# PROBLEM TO WORK ON:
Could every line of the listing be output exactly, with the pictures skipped?

※ ※ ※

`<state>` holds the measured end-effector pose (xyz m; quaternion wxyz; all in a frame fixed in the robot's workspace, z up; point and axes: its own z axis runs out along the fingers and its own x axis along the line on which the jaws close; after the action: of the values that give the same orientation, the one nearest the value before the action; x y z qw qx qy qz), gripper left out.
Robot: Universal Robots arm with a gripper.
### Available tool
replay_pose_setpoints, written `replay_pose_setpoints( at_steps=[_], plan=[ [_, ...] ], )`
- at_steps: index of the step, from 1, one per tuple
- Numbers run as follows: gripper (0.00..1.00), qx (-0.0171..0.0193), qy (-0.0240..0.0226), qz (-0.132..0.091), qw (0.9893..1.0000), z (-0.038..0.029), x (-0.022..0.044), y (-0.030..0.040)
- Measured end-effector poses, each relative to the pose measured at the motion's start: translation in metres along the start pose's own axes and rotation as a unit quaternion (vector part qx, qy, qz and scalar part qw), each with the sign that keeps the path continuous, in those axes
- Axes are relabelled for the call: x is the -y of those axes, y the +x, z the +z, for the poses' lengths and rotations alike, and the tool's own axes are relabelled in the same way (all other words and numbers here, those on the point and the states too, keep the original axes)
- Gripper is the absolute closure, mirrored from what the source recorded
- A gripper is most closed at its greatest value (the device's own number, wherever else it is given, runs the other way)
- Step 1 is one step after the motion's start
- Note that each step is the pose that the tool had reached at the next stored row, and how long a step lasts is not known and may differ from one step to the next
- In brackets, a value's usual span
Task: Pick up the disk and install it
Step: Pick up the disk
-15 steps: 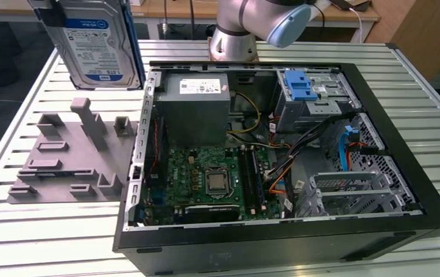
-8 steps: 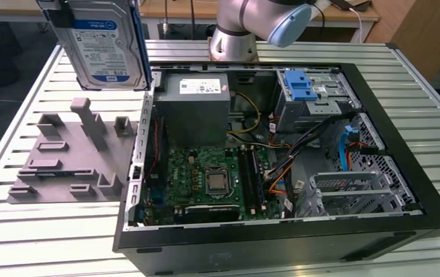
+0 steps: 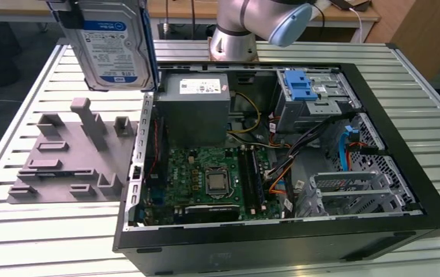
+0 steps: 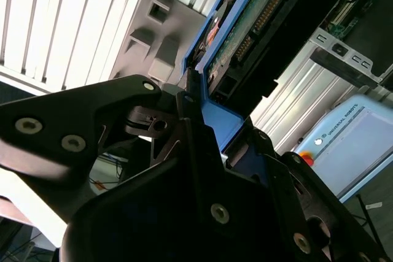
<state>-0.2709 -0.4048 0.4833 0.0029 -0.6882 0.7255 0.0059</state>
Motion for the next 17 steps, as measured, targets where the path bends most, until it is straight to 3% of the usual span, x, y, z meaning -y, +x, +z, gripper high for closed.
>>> replay_pose_setpoints(
  at_steps=[17],
  plan=[
    [0.64,0.0,0.0,0.0,1.0,-0.0001,0.0268,0.002]
  ],
)
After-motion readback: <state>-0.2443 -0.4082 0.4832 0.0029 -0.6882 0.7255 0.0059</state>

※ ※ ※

# EXERCISE OUTPUT:
`<state>` holds the measured end-effector pose (xyz m; quaternion wxyz; all in a frame fixed in the robot's workspace, z up; point and axes: its own z axis runs out along the fingers and its own x axis along the line on which the jaws close; after the action: of the values that give the same orientation, the one nearest the value before the action; x y z qw qx qy qz), gripper left out.
Robot: Universal Robots arm with a gripper.
### Available tool
replay_pose_setpoints, written `replay_pose_setpoints( at_steps=[_], plan=[ [_, ...] ], )`
- at_steps: index of the step, from 1, one per tuple
- Numbers run as follows: gripper (0.00..1.00), qx (-0.0171..0.0193), qy (-0.0240..0.0226), qz (-0.132..0.091), qw (0.9893..1.0000), z (-0.038..0.029), x (-0.022..0.044), y (-0.030..0.040)
- Measured end-effector poses, each relative to the pose measured at the motion's start: translation in metres along the start pose's own axes and rotation as a unit quaternion (vector part qx, qy, qz and scalar part qw), each with the sign that keeps the path continuous, in those axes
- Axes are relabelled for the call: x is the -y of those axes, y the +x, z the +z, for the poses' lengths and rotations alike, and the tool's own axes are relabelled in the same way (all other words and numbers here, those on the point and the states too, keep the original axes)
- Gripper is the absolute closure, mirrored from what the source recorded
- A gripper is most closed at its greatest value (the device's own number, wherever else it is given, runs the other way)
- Step 1 is one step after the motion's start
- Note that each step is the pose that the tool had reached at the next stored row, and how long a step lasts is not known and may differ from one step to the next
- In brackets, a value's usual span
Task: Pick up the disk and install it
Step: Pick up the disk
-15 steps: 
-8 steps: 
+0 steps: 
+0 steps: 
<state>-0.2709 -0.4048 0.4833 0.0029 -0.6882 0.7255 0.0059</state>
Motion for the next 17 steps, as measured, targets where the path bends most, until it is straight to 3% of the usual span, x, y, z meaning -y, +x, +z, gripper high for closed.
>>> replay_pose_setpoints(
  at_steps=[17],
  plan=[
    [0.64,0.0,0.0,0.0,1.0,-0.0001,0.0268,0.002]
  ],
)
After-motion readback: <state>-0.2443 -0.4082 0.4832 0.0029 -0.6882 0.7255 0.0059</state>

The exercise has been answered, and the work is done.